Branches of thermodynamics
The following list is a rough disciplinary outline of the major branches of thermodynamics and their time of inception:- Thermochemistry – 1780s
- Classical thermodynamics – 1824
- Chemical thermodynamics – 1876
- Statistical mechanics – c. 1880s
- Equilibrium thermodynamics
- Engineering thermodynamics
- Chemical engineering thermodynamics – c. 1940s
- Non-equilibrium thermodynamics – 1941
- Small systems thermodynamics – 1960s
- Biological thermodynamics – 1957
- Ecosystem thermodynamics – 1959
- Relativistic thermodynamics – 1965
- Rational thermodynamics – 1960s
- Quantum thermodynamics – 1968
- Black hole thermodynamics – c. 1970s
- Theory of critical phenomena and use of renormalization group theory in statistical physics – 1966-1974
- Geological thermodynamics – c. 1970s
- Biological evolution thermodynamics – 1978
- Geochemical thermodynamics – c. 1980s
- Atmospheric thermodynamics – c. 1980s
- Natural systems thermodynamics – 1990s
- Supramolecular thermodynamics – 1990s
- Earthquake thermodynamics – 2000
- Drug-receptor thermodynamics – 2001
- Pharmaceutical systems thermodynamics – 2002
- Thermoeconomics – c. 1970s
Entropy and the second law
In 1854, William John Macquorn Rankine started to make use in calculation of what he called his thermodynamic function. This has subsequently been shown to be identical to the concept of entropy formulated by Rudolf Clausius in 1865. Clausius used the concept to develop his classic statement of the second law of thermodynamics the same year.
Heat transfer
The phenomenon of heat conduction is immediately grasped in everyday life. In 1701, Sir Isaac Newton published his law of cooling. However, in the 17th century, it came to be believed that all materials had an identical conductivity and that differences in sensation arose from their different heat capacities.Suggestions that this might not be the case came from the new science of electricity in which it was easily apparent that some materials were good electrical conductors while others were effective insulators. Jan Ingen-Housz in 1785-9 made some of the earliest measurements, as did Benjamin Thompson during the same period.

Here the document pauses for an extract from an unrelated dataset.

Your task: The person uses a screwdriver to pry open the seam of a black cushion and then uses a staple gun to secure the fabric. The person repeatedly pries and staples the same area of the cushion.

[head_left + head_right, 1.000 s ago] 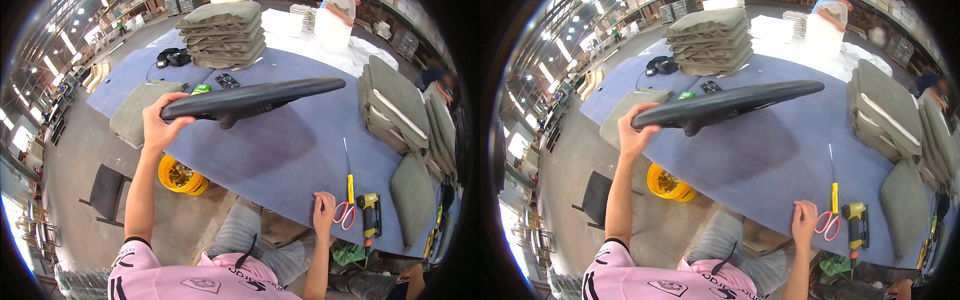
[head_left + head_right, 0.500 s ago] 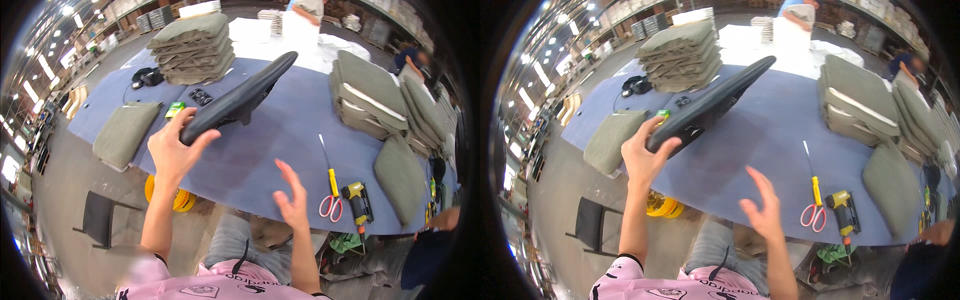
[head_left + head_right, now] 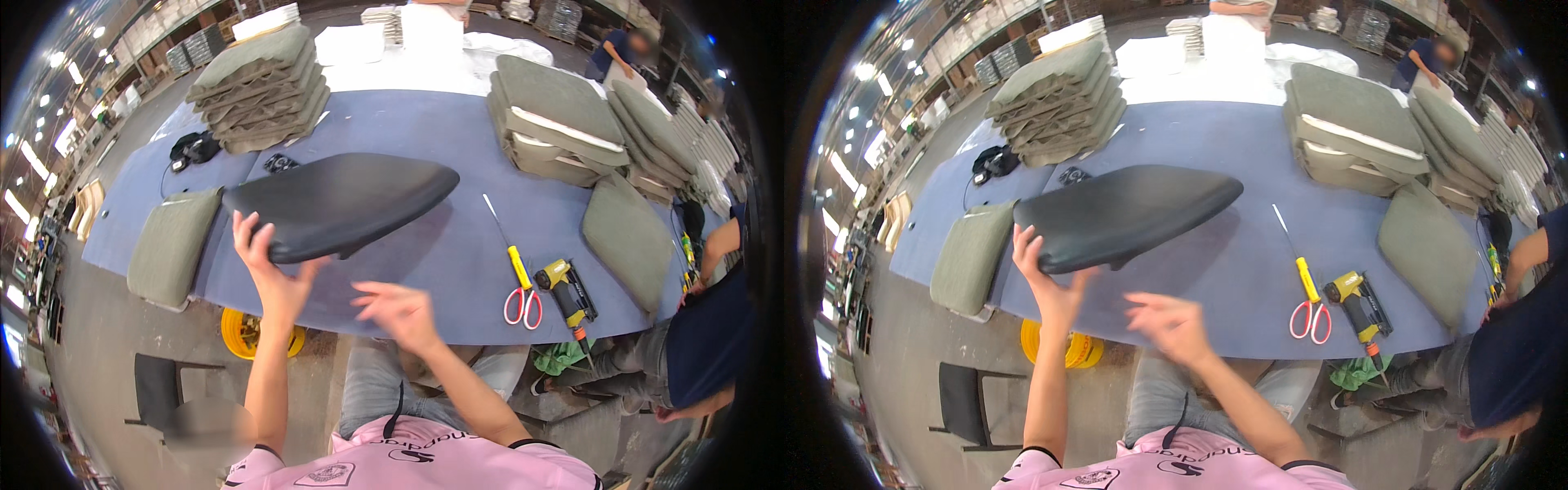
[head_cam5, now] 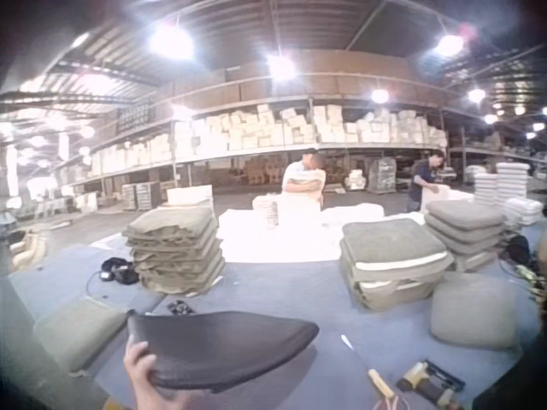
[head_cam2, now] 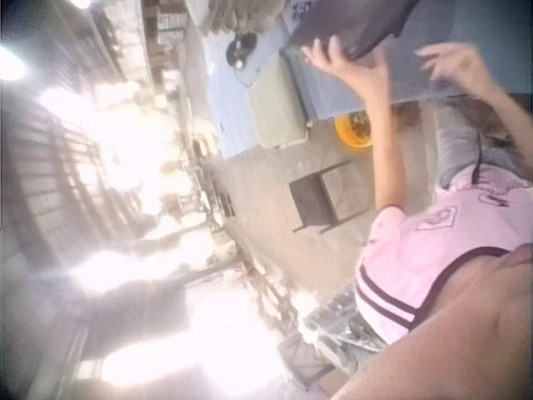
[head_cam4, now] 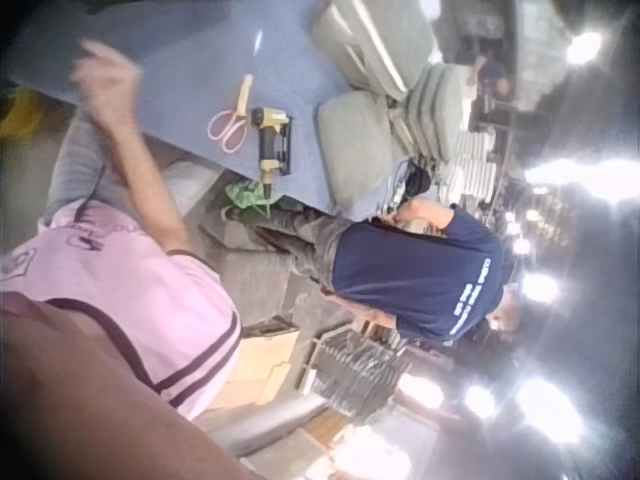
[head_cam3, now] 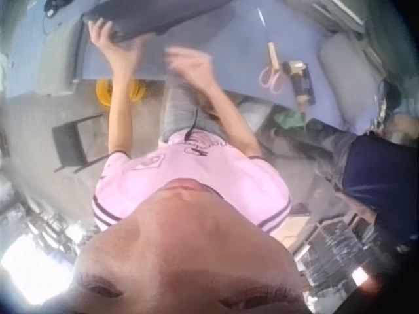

The fact that warm air rises and the importance of the phenomenon to meteorology was first realised by Edmund Halley in 1686. Sir John Leslie observed that the cooling effect of a stream of air increased with its speed, in 1804.
Carl Wilhelm Scheele distinguished heat transfer by thermal radiation from that by convection and conduction in 1777. In 1791, Pierre Prévost showed that all bodies radiate heat, no matter how hot or cold they are. In 1804, Leslie observed that a matte black surface radiates heat more effectively than a polished surface, suggesting the importance of black-body radiation. Though it had become to be suspected even from Scheele's work, in 1831 Macedonio Melloni demonstrated that black-body radiation could be reflected, refracted and polarised in the same way as light.
James Clerk Maxwell's 1862 insight that both light and radiant heat were forms of electromagnetic wave led to the start of the quantitative analysis of thermal radiation. In 1879, Jožef Stefan observed that the total radiant flux from a blackbody is proportional to the fourth power of its temperature and stated the Stefan–Boltzmann law. The law was derived theoretically by Ludwig Boltzmann in 1884.